• **Task**:
Among the records below, count the lines where "camera" occurs, and report that total alone.
Top of Provided information
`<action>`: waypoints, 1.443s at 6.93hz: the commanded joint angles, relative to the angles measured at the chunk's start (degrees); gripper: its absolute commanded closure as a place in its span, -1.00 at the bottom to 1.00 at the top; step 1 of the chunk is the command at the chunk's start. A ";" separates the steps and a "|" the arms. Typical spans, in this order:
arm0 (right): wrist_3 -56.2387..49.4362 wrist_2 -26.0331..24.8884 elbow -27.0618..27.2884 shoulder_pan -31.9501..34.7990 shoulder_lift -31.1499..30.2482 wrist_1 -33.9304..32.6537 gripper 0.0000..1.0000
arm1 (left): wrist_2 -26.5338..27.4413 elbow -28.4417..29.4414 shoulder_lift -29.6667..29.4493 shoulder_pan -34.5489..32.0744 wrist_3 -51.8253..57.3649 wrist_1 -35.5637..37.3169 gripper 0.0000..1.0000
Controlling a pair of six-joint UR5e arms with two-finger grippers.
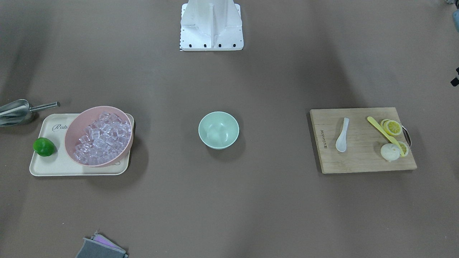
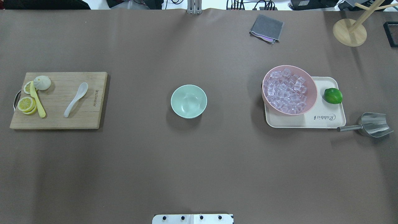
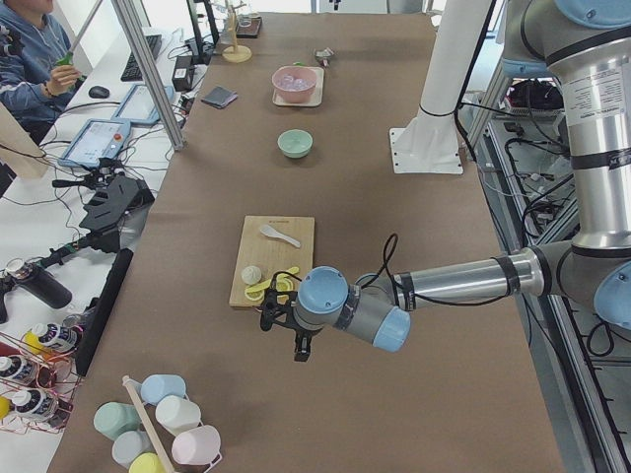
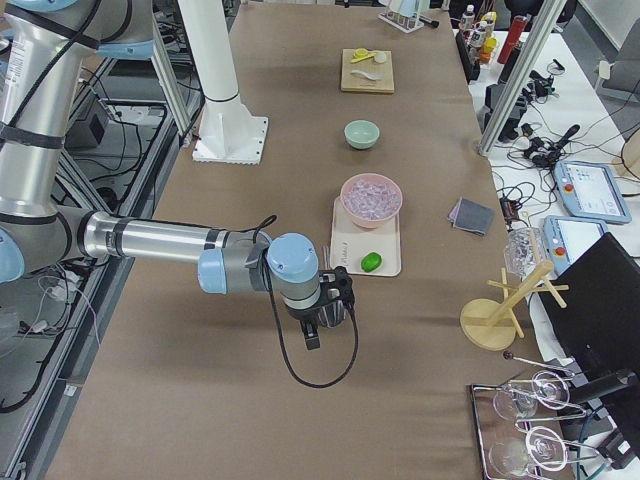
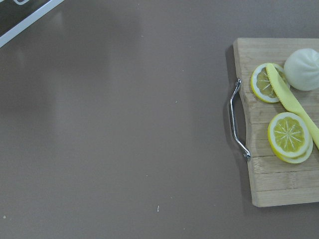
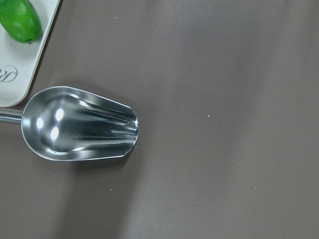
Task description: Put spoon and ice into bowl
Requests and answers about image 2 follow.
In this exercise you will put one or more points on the pink bowl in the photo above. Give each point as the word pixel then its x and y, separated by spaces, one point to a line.
pixel 311 94

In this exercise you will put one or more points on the pile of clear ice cubes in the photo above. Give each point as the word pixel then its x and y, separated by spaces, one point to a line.
pixel 286 91

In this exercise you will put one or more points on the metal ice scoop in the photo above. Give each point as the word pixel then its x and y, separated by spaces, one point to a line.
pixel 370 124

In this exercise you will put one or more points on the metal board handle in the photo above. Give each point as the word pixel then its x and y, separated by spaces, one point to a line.
pixel 16 99

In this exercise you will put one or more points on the bottom lemon slice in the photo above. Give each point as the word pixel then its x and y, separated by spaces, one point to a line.
pixel 31 111

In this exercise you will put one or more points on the lemon slice under knife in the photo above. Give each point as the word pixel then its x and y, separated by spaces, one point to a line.
pixel 27 87

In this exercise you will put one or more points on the white ceramic spoon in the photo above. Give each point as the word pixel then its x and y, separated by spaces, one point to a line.
pixel 82 90

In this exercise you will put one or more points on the top lemon slice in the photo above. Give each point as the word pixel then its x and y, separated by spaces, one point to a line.
pixel 26 104

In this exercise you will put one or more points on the cream plastic tray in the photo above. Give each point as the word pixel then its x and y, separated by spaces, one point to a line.
pixel 322 114

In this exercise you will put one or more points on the wooden cup stand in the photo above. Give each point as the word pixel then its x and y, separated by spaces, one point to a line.
pixel 351 32

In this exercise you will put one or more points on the wooden cutting board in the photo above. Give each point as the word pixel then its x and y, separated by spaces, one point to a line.
pixel 86 112

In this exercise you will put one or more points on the white steamed bun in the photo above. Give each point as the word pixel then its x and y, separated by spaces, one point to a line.
pixel 42 82

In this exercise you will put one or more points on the black frame tray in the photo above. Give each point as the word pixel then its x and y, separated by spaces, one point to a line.
pixel 391 30

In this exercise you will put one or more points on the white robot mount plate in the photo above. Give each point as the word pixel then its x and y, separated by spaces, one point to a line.
pixel 193 219

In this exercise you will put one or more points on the green lime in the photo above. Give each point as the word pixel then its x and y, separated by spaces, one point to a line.
pixel 333 96

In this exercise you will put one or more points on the grey folded cloth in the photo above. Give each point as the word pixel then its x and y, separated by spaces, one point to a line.
pixel 267 29

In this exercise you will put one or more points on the mint green bowl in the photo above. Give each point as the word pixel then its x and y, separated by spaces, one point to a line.
pixel 189 101

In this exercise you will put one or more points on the yellow plastic knife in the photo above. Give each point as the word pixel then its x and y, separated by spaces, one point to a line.
pixel 40 108

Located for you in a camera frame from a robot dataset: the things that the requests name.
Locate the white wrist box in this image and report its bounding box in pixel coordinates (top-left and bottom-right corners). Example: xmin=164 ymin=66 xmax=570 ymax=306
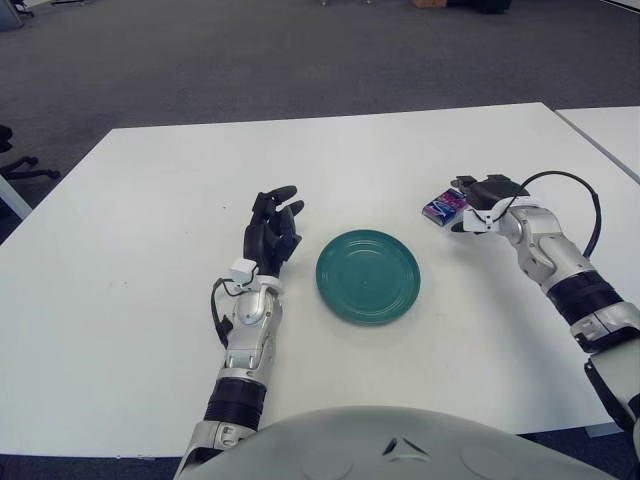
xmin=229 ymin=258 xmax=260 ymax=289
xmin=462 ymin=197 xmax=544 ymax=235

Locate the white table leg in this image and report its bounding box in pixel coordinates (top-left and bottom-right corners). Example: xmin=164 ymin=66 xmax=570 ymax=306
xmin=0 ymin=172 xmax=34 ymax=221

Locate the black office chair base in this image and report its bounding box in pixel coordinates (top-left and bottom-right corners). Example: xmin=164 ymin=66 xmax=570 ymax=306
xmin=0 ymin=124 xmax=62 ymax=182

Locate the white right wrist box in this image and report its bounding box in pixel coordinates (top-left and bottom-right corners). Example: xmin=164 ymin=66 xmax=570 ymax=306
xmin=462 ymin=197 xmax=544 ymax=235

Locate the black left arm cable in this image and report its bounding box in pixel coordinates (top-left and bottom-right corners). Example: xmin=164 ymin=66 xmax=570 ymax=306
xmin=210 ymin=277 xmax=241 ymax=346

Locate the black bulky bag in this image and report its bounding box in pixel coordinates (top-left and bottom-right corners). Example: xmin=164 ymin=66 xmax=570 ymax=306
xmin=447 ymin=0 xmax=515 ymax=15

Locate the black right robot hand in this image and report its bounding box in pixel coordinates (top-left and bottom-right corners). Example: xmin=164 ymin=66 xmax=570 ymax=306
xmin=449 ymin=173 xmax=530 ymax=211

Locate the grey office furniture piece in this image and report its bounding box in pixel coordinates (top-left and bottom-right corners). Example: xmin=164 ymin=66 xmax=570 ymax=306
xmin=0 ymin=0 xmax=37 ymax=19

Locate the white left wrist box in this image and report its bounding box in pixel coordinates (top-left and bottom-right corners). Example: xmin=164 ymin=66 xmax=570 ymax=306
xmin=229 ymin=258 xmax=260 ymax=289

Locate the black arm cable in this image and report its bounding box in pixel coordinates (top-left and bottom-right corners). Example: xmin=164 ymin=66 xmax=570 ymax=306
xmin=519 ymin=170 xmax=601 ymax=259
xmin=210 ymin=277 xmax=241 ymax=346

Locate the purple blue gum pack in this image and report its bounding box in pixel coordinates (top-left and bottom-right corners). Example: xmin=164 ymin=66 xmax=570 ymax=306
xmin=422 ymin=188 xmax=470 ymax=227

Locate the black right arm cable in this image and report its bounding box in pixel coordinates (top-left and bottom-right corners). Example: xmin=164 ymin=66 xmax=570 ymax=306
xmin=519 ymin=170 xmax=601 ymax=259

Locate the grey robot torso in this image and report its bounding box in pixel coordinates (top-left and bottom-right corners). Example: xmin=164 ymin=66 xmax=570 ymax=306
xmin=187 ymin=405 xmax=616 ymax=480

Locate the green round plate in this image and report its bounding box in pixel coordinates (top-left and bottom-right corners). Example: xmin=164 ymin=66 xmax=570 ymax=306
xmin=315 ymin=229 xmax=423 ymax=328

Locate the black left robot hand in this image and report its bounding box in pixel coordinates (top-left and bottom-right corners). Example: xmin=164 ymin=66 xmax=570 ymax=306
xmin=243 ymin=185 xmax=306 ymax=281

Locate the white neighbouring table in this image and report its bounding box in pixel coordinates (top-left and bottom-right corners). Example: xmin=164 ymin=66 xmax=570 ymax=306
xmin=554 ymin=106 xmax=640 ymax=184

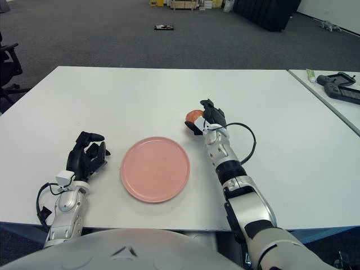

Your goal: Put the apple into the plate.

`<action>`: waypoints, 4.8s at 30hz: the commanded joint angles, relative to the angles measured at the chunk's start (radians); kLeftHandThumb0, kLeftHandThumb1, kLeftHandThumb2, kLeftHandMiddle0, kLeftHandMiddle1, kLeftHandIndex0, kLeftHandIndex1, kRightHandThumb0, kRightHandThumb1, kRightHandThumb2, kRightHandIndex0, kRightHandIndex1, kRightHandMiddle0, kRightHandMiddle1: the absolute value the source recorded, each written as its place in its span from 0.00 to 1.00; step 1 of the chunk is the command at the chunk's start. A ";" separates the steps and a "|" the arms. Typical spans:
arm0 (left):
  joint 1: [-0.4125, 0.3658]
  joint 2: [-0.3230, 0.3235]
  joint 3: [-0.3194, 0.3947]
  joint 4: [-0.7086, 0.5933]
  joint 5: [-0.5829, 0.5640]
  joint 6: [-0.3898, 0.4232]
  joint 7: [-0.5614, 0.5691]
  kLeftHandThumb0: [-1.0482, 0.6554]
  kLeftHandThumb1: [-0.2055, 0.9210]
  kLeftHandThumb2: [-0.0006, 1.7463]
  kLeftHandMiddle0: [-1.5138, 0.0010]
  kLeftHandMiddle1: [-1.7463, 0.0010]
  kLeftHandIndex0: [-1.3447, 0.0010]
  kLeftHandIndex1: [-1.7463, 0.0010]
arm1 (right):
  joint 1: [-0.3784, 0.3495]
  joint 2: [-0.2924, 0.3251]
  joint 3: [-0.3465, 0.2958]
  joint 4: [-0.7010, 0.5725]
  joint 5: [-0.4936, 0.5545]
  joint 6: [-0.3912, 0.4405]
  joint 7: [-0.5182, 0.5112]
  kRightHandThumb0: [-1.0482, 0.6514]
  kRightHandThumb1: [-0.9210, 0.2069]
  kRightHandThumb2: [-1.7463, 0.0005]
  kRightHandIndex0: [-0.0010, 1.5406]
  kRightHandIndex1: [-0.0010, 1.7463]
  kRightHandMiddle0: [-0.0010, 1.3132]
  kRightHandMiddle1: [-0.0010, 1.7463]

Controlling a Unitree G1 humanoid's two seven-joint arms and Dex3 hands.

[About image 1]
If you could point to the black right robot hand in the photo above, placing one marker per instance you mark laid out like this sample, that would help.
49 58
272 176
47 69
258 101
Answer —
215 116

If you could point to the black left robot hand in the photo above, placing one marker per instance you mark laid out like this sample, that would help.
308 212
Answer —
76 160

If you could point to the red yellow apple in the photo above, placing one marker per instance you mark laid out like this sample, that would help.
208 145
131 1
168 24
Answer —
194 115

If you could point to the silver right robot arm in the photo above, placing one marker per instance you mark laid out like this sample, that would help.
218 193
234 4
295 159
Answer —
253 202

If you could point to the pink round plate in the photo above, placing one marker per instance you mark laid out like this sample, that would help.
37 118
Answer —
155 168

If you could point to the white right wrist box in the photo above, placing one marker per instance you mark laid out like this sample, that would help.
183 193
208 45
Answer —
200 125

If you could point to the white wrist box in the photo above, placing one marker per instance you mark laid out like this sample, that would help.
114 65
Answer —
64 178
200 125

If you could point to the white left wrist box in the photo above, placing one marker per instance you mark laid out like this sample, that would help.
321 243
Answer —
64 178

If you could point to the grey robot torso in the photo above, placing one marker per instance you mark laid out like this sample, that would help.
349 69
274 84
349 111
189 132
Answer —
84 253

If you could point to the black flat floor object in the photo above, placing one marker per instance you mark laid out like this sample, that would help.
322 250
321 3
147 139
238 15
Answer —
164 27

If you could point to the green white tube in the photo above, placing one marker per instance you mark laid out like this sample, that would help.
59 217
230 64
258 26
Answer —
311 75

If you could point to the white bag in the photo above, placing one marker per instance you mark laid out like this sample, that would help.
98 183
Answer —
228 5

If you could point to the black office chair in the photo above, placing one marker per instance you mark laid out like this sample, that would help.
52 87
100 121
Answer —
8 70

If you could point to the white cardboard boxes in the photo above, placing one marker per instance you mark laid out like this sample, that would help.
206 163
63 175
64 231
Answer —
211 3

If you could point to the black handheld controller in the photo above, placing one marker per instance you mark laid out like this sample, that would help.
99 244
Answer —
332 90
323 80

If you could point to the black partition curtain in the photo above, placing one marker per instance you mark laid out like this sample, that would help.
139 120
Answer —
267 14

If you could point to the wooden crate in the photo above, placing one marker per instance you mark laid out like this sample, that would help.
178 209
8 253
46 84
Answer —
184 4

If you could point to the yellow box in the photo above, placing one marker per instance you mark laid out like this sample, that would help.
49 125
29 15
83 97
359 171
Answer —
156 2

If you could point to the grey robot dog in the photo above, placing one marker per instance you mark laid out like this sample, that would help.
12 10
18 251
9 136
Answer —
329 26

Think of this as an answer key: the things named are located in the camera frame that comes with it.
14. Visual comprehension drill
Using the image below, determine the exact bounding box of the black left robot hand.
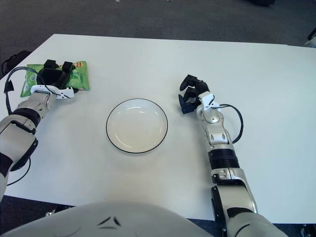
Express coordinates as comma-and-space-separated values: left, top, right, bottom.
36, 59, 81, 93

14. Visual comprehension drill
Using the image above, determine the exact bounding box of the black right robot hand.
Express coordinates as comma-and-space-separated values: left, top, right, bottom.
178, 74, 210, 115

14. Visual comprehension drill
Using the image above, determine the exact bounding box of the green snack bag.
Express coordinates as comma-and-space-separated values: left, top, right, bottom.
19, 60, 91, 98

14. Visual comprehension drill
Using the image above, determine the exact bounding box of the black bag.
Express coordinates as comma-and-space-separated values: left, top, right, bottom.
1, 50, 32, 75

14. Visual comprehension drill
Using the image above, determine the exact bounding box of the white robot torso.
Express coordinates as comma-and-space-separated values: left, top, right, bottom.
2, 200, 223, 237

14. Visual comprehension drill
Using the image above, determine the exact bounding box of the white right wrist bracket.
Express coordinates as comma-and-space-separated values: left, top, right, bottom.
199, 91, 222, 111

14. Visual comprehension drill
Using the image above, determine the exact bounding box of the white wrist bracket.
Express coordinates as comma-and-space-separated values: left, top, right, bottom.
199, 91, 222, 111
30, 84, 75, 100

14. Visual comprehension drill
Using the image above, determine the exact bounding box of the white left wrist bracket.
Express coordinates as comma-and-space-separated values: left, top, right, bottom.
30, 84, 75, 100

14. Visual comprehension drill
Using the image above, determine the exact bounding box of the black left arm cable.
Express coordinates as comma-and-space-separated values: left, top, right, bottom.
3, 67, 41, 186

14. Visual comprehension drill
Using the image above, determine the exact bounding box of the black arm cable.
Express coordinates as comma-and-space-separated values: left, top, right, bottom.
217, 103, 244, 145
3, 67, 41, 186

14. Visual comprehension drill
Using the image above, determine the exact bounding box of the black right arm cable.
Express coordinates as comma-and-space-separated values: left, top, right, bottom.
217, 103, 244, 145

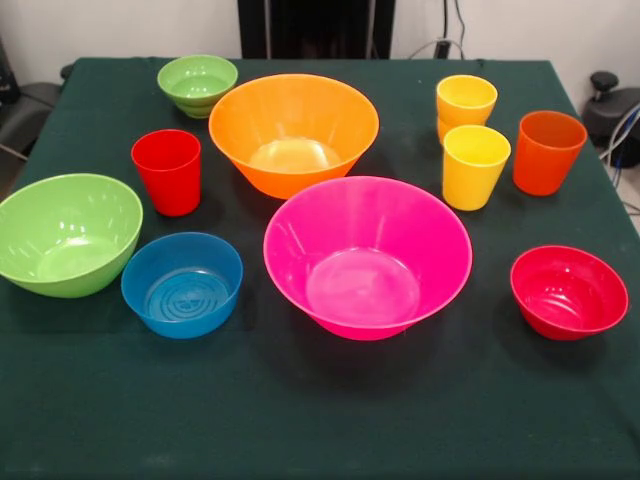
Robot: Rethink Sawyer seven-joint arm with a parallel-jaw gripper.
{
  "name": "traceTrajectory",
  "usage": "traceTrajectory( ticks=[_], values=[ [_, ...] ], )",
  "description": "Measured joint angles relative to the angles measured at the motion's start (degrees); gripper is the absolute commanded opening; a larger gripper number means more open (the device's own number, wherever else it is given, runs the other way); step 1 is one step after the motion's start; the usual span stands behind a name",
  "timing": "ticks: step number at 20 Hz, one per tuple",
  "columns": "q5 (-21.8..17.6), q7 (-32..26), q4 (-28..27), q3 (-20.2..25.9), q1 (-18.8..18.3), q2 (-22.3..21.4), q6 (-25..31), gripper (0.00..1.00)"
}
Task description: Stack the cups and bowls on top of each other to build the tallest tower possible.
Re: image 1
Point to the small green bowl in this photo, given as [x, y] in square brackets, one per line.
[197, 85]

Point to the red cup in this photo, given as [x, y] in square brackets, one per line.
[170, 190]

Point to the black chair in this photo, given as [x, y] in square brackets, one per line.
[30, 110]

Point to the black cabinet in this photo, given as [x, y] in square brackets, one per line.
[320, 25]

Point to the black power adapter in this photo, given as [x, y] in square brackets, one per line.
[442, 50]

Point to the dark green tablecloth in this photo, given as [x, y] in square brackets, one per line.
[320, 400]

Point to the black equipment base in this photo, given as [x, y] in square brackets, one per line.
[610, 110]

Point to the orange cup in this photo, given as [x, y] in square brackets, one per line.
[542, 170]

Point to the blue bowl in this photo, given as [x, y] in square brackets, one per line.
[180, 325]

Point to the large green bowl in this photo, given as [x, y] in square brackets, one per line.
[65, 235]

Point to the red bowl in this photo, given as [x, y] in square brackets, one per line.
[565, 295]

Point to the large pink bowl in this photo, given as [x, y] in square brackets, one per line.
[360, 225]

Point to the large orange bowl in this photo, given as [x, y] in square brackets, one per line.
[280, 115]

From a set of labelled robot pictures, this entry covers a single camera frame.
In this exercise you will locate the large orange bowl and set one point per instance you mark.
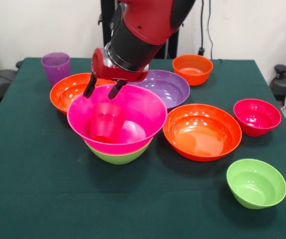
Bottom of Provided information
• **Task solution**:
3